* **Aim of the task**: Copy every line of the following data that includes the string "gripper".

* **Supplied information**:
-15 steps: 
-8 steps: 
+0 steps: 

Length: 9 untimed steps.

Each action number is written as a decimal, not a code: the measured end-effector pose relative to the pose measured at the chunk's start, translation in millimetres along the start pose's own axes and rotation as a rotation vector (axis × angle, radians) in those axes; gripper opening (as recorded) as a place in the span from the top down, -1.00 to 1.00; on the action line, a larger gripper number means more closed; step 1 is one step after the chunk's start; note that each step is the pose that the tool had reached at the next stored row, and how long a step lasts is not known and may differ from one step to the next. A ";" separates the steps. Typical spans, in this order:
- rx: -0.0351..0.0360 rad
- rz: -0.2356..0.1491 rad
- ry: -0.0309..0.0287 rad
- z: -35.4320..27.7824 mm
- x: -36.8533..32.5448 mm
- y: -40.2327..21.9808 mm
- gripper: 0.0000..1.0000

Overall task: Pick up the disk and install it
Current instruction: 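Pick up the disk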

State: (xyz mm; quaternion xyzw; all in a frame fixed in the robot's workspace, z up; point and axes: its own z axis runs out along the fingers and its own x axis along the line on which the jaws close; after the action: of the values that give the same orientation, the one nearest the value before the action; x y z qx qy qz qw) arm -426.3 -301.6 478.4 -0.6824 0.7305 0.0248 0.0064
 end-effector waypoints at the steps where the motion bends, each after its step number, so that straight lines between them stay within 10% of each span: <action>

* **Exercise output**:
Each action number is written as a decimal, not a code: the measured end-effector pose relative to the pose measured at the chunk's start, translation in millimetres along the start pose's own axes and rotation as a rotation vector (axis × angle, radians) in those axes; gripper opening (as recorded) as a place in the span from the top down, -1.00 to 1.00; on the action line, a larger gripper number means more closed; step 1 is one step after the chunk's start; note that each step is the pose that the tool had reached at the next stored row, and how long a step lasts is not known and may differ from one step to the next. A ";" separates the steps. Typical spans, in this order:
- gripper: 0.0000..1.0000

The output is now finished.